EXERCISE DIRECTIONS:
Each line that contains "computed" needs to be copied from the listing.
※
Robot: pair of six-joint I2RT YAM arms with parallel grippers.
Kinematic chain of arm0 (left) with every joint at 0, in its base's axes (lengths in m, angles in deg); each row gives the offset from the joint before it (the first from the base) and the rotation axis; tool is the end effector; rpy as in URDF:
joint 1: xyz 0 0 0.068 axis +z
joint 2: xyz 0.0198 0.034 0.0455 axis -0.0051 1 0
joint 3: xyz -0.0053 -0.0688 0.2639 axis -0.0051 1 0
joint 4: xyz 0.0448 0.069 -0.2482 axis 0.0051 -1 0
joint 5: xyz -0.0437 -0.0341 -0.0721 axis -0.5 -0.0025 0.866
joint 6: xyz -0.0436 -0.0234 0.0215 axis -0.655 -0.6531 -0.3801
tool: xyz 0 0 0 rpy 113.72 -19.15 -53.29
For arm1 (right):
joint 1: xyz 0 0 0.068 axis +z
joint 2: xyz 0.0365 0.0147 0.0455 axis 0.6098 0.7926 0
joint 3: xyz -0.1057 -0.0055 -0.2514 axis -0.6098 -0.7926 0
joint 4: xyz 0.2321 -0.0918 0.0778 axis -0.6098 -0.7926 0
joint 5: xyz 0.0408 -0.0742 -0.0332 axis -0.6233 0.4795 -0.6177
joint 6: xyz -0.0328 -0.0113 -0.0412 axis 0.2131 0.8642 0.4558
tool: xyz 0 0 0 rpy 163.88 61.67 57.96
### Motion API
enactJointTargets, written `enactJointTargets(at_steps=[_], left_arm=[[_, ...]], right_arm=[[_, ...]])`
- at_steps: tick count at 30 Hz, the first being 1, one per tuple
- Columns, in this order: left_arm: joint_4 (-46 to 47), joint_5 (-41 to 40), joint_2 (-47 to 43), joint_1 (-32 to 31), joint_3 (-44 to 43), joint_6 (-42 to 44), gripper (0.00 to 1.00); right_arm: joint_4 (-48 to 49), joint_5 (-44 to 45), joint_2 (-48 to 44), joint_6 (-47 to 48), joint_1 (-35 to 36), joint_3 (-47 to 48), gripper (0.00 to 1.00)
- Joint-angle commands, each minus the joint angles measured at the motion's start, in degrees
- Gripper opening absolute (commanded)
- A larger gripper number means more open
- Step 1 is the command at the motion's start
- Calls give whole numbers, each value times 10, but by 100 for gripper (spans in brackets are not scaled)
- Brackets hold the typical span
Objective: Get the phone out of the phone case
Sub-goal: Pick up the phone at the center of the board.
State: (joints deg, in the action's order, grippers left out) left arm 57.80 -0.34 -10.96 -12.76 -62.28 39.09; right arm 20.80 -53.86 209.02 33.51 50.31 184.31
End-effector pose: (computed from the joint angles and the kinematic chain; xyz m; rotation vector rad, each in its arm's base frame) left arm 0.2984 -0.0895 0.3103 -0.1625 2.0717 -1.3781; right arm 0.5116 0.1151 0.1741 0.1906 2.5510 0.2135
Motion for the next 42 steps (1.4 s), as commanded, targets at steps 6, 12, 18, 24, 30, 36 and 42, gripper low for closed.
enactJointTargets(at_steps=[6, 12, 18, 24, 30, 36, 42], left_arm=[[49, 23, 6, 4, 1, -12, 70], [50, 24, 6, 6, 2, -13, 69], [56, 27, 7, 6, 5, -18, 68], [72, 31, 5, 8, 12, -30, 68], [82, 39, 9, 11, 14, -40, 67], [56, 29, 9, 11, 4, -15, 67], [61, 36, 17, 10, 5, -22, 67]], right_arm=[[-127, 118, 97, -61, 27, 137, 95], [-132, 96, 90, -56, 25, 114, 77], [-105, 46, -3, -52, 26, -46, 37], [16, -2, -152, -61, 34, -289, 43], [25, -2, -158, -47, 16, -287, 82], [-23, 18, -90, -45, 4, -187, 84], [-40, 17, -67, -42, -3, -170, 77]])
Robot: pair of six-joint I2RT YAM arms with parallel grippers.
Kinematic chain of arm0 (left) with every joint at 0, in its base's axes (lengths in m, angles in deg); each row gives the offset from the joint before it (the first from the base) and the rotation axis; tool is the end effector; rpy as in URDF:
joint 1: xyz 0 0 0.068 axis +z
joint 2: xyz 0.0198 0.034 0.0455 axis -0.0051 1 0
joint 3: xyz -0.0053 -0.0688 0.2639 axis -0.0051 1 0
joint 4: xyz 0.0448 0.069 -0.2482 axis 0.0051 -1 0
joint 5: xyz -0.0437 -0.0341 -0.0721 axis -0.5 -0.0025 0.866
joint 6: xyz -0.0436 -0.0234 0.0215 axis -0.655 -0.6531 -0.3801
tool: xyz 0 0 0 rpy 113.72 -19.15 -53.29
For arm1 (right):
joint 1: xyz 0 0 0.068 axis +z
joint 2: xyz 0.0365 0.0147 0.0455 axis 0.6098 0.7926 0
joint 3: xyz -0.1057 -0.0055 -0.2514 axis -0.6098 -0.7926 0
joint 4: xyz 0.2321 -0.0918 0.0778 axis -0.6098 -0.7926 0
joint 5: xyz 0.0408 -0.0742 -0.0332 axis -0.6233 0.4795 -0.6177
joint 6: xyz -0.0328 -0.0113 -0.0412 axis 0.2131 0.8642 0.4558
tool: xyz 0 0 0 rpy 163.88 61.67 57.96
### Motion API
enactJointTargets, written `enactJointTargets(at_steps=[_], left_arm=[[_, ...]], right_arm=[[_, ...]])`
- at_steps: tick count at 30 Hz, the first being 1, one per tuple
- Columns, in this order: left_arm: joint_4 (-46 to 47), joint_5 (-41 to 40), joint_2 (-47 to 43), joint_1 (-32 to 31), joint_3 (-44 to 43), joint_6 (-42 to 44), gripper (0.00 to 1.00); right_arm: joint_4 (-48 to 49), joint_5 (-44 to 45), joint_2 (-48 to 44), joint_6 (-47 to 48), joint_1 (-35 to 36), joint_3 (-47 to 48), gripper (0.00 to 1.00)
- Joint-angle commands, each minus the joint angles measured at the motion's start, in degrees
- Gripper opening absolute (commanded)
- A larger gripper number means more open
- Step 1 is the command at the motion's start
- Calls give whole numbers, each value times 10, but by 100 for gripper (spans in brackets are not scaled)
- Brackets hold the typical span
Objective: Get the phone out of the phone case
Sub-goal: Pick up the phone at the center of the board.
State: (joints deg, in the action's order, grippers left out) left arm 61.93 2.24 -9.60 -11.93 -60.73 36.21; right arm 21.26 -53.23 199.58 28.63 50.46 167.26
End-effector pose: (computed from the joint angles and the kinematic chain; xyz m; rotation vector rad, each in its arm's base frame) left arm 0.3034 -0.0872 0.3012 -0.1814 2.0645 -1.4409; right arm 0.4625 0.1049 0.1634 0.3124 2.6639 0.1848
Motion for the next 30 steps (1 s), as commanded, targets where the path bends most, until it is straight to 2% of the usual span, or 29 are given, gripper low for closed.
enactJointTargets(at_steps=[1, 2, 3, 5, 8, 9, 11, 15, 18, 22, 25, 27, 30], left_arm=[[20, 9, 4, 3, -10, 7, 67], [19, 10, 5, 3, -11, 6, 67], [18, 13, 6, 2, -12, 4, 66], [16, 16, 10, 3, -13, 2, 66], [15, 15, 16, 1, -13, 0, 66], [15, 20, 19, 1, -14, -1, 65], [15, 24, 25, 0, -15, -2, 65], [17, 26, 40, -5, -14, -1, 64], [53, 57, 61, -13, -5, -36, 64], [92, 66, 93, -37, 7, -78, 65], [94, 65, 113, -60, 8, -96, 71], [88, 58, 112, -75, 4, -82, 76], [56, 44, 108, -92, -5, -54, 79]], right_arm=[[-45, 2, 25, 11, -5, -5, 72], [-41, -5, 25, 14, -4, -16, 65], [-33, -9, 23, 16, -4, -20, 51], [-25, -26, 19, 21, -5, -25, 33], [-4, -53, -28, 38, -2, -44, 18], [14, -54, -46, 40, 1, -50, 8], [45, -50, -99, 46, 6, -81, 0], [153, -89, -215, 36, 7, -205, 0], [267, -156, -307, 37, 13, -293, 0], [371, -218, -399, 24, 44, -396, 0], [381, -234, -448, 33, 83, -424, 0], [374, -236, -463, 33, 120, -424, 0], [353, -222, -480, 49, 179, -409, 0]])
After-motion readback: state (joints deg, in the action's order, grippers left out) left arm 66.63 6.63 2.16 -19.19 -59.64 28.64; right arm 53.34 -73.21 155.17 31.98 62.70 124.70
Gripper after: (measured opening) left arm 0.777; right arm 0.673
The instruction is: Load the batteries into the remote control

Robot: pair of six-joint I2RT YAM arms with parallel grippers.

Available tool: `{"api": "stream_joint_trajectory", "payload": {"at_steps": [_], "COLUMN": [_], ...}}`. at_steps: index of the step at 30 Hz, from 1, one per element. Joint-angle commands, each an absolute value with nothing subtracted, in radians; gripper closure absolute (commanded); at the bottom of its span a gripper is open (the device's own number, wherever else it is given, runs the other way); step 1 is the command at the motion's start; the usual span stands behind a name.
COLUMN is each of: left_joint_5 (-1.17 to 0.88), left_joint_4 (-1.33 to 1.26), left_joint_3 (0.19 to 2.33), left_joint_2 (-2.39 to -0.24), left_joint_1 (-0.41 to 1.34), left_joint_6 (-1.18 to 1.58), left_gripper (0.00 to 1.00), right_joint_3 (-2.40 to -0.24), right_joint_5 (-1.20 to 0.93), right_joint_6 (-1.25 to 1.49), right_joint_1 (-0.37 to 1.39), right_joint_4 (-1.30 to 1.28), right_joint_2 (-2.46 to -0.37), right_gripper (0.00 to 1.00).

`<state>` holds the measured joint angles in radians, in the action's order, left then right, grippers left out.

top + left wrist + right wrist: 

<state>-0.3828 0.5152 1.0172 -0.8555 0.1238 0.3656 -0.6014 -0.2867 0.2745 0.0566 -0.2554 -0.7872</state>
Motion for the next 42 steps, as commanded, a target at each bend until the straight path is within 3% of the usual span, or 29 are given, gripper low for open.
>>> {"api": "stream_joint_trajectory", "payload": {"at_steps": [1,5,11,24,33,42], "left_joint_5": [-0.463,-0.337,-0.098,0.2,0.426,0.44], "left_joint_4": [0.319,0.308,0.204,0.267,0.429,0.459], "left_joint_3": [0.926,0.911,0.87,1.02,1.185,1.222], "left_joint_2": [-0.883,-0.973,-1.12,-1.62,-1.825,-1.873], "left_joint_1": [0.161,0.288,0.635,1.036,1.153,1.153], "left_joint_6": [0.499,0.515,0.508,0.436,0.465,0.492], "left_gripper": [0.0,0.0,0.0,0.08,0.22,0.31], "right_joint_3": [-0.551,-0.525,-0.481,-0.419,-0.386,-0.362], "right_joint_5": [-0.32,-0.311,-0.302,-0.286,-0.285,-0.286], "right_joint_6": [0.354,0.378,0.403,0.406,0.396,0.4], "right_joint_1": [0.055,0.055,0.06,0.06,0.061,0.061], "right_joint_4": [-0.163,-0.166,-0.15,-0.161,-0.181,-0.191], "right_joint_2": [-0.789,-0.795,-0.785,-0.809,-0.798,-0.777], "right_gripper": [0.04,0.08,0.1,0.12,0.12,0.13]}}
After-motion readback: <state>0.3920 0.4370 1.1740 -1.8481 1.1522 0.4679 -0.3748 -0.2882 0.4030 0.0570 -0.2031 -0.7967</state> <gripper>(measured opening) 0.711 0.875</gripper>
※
RESPONSE TO THE TASK:
End-effector pose: (computed from the joint angles and the kinematic chain; xyz m; rotation vector rad, each in its arm's base frame) left arm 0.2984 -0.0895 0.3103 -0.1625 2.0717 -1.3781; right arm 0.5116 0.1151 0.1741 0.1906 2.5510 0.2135
End-effector pose: (computed from the joint angles and the kinematic chain; xyz m; rotation vector rad, each in its arm's base frame) left arm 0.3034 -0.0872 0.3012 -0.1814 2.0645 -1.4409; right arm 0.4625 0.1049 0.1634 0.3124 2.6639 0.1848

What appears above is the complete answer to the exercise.